-- Opening Marker --

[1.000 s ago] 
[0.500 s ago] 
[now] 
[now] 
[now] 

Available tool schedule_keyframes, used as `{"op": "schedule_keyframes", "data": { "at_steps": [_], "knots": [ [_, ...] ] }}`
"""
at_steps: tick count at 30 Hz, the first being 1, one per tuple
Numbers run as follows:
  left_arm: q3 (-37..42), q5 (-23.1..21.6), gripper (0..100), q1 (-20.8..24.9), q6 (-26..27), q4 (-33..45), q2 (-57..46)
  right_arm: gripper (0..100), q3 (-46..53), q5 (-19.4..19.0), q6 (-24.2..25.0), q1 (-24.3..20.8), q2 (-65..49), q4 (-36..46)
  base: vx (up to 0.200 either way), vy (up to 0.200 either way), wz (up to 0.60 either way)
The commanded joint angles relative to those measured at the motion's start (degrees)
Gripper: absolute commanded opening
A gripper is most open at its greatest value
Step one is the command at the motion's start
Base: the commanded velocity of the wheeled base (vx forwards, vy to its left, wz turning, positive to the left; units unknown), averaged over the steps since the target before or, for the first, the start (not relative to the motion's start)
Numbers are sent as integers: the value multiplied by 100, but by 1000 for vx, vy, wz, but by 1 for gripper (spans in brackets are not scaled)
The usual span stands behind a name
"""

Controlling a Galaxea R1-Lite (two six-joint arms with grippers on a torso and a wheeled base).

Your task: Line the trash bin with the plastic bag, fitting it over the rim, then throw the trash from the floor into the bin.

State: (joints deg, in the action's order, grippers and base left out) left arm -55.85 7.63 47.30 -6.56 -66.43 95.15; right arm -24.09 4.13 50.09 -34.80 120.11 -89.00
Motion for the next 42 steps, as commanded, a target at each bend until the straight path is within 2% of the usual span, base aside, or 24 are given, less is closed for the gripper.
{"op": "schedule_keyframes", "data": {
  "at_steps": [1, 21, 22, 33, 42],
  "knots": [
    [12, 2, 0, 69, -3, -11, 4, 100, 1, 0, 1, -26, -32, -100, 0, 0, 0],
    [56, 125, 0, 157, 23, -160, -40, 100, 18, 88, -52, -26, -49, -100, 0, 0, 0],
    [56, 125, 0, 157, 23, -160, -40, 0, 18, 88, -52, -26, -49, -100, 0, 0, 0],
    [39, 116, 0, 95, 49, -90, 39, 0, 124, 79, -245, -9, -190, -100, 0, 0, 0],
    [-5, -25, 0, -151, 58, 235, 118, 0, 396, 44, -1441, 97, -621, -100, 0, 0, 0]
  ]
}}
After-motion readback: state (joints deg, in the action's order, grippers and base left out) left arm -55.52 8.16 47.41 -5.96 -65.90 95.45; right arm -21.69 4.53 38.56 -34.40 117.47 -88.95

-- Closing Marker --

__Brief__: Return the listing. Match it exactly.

__Response below__:
[1.000 s ago] 
[0.500 s ago] 
[now] 
[now] 
[now] 

Available tool schedule_keyframes, used as `{"op": "schedule_keyframes", "data": { "at_steps": [_], "knots": [ [_, ...] ] }}`
"""
at_steps: tick count at 30 Hz, the first being 1, one per tuple
Numbers run as follows:
  left_arm: q3 (-37..42), q5 (-23.1..21.6), gripper (0..100), q1 (-20.8..24.9), q6 (-26..27), q4 (-33..45), q2 (-57..46)
  right_arm: gripper (0..100), q3 (-46..53), q5 (-19.4..19.0), q6 (-24.2..25.0), q1 (-24.3..20.8), q2 (-65..49), q4 (-36..46)
  base: vx (up to 0.200 either way), vy (up to 0.200 either way), wz (up to 0.60 either way)
The commanded joint angles relative to those measured at the motion's start (degrees)
Gripper: absolute commanded opening
A gripper is most open at its greatest value
Step one is the command at the motion's start
Base: the commanded velocity of the wheeled base (vx forwards, vy to its left, wz turning, positive to the left; units unknown), averaged over the steps since the target before or, for the first, the start (not relative to the motion's start)
Numbers are sent as integers: the value multiplied by 100, but by 1000 for vx, vy, wz, but by 1 for gripper (spans in brackets are not scaled)
The usual span stands behind a name
"""

Controlling a Galaxea R1-Lite (two six-joint arms with grippers on a torso and a wheeled base).

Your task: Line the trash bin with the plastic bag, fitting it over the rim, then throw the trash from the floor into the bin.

State: (joints deg, in the action's order, grippers and base left out) left arm -55.85 7.63 47.30 -6.56 -66.43 95.15; right arm -24.09 4.13 50.09 -34.80 120.11 -89.00
Motion for the next 42 steps, as commanded, a target at each bend until the straight path is within 2% of the usual span, base aside, or 24 are given, less is closed for the gripper.
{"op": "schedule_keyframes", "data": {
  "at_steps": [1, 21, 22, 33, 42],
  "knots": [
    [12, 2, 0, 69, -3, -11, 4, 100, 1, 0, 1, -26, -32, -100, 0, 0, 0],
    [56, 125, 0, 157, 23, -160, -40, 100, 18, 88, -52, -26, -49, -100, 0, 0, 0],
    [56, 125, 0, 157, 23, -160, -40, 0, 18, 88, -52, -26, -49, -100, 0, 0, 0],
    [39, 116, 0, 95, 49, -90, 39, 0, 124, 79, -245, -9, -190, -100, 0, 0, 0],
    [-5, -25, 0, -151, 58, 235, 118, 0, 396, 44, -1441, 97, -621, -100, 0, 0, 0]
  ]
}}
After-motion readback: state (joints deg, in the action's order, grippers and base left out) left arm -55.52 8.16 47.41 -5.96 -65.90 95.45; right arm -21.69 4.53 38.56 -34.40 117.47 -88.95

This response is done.